- Exercise goal -
Count every line in the data below where "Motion" occurs, then state that number and nothing more.

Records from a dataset
--- START ---

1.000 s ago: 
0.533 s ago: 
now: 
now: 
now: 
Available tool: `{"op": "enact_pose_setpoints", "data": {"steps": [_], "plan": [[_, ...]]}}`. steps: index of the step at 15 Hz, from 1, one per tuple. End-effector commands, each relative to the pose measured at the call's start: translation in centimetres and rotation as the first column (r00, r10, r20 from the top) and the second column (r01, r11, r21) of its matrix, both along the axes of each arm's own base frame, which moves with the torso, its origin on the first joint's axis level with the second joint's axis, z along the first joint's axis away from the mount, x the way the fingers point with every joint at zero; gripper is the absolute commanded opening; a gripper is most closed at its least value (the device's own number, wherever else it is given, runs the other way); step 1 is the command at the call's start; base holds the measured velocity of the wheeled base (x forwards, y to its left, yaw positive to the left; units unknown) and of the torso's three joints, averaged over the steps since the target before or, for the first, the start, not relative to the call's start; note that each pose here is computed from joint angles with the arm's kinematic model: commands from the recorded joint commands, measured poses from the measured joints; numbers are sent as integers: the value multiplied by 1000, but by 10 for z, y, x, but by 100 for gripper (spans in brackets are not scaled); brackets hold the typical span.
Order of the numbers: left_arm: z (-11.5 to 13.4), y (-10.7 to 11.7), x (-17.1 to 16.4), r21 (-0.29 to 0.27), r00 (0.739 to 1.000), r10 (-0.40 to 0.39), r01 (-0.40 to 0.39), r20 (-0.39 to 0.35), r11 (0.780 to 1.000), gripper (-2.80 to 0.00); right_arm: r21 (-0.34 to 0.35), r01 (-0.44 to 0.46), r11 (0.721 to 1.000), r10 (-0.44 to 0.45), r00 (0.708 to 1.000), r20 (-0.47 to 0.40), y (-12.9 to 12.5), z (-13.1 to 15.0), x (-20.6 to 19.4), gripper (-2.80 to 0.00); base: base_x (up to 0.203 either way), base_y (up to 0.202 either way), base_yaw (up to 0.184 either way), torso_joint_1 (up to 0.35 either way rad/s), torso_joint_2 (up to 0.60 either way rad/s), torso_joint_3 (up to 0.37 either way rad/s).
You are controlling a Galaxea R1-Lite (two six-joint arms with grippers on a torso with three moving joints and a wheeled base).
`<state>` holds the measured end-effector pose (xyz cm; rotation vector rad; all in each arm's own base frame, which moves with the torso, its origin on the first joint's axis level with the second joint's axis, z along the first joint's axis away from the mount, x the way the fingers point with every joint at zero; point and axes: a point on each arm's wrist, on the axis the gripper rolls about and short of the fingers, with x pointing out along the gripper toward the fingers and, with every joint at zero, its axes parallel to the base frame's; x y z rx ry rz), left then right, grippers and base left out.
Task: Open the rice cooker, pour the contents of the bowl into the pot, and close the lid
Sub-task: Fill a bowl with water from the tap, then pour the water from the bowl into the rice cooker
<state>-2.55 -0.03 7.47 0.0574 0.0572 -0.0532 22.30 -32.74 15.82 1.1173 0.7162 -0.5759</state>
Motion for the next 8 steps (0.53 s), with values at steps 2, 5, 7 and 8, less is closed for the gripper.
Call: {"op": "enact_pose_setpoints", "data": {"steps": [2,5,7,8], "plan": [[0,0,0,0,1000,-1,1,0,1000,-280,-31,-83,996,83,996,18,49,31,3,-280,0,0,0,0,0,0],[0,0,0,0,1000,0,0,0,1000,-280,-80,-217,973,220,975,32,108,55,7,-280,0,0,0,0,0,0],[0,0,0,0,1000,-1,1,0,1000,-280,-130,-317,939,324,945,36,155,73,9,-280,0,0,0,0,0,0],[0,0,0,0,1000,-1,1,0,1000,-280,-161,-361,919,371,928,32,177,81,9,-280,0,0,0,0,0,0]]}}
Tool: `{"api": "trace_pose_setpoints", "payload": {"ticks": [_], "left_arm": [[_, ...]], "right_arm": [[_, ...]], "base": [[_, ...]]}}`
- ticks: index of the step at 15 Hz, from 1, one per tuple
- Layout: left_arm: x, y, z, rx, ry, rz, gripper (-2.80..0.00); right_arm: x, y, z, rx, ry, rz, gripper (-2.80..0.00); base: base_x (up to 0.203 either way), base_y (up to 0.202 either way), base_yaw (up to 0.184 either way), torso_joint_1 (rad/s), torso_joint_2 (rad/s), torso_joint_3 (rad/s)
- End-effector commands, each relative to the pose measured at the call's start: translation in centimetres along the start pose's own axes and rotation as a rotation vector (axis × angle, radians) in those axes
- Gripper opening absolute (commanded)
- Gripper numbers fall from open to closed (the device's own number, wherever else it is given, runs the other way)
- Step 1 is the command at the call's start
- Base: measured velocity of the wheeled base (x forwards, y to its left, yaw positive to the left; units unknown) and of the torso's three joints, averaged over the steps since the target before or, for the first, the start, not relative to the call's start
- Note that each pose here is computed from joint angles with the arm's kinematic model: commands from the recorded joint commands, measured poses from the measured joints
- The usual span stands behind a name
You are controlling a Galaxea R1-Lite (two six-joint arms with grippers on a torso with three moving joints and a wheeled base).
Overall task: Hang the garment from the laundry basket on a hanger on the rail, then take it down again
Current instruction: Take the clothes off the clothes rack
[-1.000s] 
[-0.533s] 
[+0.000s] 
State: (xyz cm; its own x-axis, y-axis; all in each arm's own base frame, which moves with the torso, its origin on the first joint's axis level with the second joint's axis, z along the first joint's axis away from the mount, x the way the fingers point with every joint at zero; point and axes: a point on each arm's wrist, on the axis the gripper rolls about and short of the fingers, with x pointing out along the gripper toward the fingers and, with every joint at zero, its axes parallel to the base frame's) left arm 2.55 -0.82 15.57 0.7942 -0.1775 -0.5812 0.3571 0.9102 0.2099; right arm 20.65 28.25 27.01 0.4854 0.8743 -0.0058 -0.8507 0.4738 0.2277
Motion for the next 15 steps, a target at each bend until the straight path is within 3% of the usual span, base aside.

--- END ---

- Answer to this task -
2